Hi Andre,
On Mon, 6 Dec 2021 at 18:01, Andre Przywara andre.przywara@arm.com wrote:
On Mon, 6 Dec 2021 17:11:52 -0700 Simon Glass sjg@chromium.org wrote:
Sync these files, obtained from Linux v5.15.
Sorry, but this would be wrong. How do you know which board it is? Highbank or Midway? We use the same binary for both, and decide either by the DT nodes we find in DRAM or by some autodetection (Cortex-A9 vs. Cortex-A15) if there are differences. The memory size would possibly be wrong (it's a DIMM slot). If you need *some* DT for build reasons, whatever, but at least go with the empty stub.

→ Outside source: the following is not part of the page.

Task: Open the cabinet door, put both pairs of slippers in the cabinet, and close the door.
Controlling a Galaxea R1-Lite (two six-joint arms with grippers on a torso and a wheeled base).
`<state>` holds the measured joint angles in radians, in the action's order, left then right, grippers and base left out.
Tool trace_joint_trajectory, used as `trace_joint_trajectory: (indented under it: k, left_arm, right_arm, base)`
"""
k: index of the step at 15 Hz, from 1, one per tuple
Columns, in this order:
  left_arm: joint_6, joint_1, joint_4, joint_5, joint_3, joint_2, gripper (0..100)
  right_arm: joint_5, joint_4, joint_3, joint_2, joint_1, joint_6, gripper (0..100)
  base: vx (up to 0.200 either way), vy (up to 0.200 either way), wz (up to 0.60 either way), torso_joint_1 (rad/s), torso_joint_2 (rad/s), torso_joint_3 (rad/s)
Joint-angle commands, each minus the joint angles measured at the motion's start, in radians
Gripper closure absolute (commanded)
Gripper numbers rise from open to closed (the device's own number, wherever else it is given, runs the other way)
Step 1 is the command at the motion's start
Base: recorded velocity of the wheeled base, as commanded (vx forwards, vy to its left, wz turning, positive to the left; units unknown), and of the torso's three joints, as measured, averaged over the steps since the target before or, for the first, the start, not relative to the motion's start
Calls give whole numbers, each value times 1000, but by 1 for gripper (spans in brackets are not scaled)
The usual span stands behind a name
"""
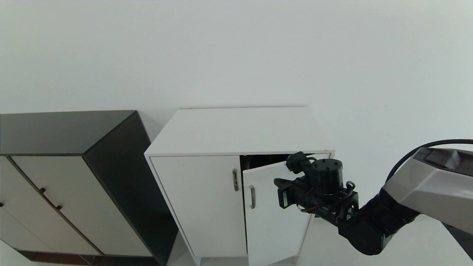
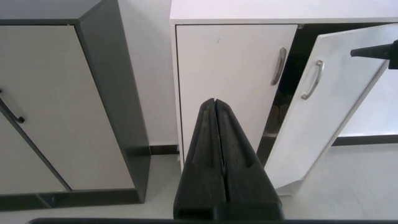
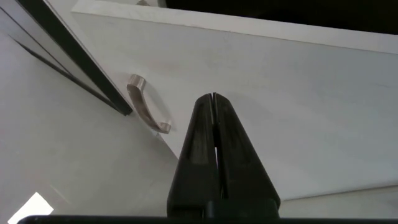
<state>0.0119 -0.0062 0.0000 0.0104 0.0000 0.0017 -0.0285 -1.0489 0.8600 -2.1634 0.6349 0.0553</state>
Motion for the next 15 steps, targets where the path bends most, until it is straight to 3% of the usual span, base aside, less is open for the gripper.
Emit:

And I still don't get this whole development argument: Why would anyone need some random or partial DT sample in the U-Boot tree to do development? If people develop a driver, the document to code against is the *binding* documentation, which describes what to expect from the DT nodes. Then you *test* it against an actual tree, but on the actual hardware, in which case you get the actual DTB, from the board. If a developer needs to take a sneak peek into an actual DTB, there are so many simple ways to do that: QEMU's dumpdtb, RPi's SD card content, U-Boot's "fdt addr $fdtcontroladdr; fdt print", the kernel's /sys/firmware/devicetree/base, ... When you port U-Boot to a board, getting hands on the actual DT is probably the least of your problems.
So why would we need some mostly wrong DTs in the U-Boot tree? It seems to suggest that you can hack the DT to make things work, but this sounds bonkers, as the real DTB comes from somewhere else (SPI flash, SD card, generated based on command line), and patching U-Boot's copy to make things work is just wishful thinking.
I can see the hacker's desire to play around with the DTB from time to time (What happens if the GPIO is wrong? Can we deal with two instances of the same device?), but for those experiments there are plenty of ways to achieve this - and be it temporarily replacing the empty DT stub. I just feel that bending the (board's) DT design ideas for a hacker's pleasure is not justified.
What, there are two boards? How was I supposed to know that?
Where do the devicetree files come from? I was assuming it was Linux, but are they not even there? It doesn't really matter what the tree is, but I assume the base tree must come from *somewhere*. We want to sync that to U-Boot.
Please add a doc/board/highbank.rts or similar.
I think you have missed a lot of discussion about all this.